Si les instances de normalisation se sont rapprochées, l’IETF/ISOC et l’UIT-T n’en poursuivent pas moins leurs propres projets à long terme sans trop de coordination globale. Les projets de l’IETF (ou associés) ne sont dirigés que par les résultats expérimentaux et par les succès des industriels et des fournisseurs d’applications sur Internet. D’autre part, l’absence d’une gouvernance forte de l’Internet pèse lourdement dans la gestion de la Toile (exemple du retard pris dans la mise en œuvre d’IPv6).
Dans le cas de l’UIT-T, la pression des exploitants de réseau est plus manifestement orientée vers la création de NGN avec l’IMS, avec un certain laxisme d’ailleurs (voir DT N°30). En effet, chacun des deux camps participe à tous les travaux de normalisation et espère parvenir un jour à fusionner les deux réseaux (RTPC et l’Internet), mais chacun à sa façon et chacun avec ses propres concepts de rémunération.

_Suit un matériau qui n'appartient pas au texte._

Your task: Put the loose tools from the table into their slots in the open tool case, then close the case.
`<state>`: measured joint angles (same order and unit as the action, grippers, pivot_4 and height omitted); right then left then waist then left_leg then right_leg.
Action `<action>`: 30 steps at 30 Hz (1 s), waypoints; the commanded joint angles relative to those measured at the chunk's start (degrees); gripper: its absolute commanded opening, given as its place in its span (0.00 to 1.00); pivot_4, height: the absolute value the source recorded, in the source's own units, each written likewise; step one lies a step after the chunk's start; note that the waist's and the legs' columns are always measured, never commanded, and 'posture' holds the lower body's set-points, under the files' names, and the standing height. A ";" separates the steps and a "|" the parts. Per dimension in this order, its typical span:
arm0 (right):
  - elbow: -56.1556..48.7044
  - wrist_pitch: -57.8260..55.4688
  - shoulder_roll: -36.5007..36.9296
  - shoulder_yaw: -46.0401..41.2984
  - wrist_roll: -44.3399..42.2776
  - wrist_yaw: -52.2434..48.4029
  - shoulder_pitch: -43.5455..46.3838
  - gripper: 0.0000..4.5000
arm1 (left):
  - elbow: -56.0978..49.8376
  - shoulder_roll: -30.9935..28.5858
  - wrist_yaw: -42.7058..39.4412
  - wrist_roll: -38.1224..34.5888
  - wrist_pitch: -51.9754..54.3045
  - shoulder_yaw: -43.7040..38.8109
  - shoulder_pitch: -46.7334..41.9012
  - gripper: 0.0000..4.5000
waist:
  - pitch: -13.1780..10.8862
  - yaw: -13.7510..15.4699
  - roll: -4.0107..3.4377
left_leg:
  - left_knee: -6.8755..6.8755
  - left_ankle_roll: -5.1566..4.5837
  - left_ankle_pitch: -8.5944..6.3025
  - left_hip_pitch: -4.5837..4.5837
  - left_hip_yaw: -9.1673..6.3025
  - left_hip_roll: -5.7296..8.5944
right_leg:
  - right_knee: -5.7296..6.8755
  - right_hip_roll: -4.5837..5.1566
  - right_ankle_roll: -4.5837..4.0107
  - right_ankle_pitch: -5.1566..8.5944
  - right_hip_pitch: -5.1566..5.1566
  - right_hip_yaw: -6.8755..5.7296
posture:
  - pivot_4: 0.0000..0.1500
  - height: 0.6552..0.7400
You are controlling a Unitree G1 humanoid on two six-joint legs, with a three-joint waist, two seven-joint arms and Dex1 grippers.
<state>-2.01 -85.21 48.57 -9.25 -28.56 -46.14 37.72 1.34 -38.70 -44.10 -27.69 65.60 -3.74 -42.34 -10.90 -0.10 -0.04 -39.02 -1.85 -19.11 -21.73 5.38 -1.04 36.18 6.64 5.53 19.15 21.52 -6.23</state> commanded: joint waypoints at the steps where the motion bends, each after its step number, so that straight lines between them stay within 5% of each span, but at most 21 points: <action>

Dans la période actuelle, les utilisateurs disposent en conséquence d’un double choix technique pour téléphoner, pour envoyer des télécopies, pour regarder la télévision, etc. Il demeure que, même avec un faible niveau de qualité de service et des risques de piratage importants, la Toile Internet offre une gamme de services irremplaçables, attrayants et relativement bon marché. Cette dualité peut amener à des conflits de choix de développements ou à des études inutiles. Sans doute à cause de la crise économique, probablement, l’avenir proche indiquera quel principe d’organisation de réseau doit être retenu. Il est possible que des urgences manifestes dans certains secteurs économiques, conduisent à procéder à des décisions prochaines.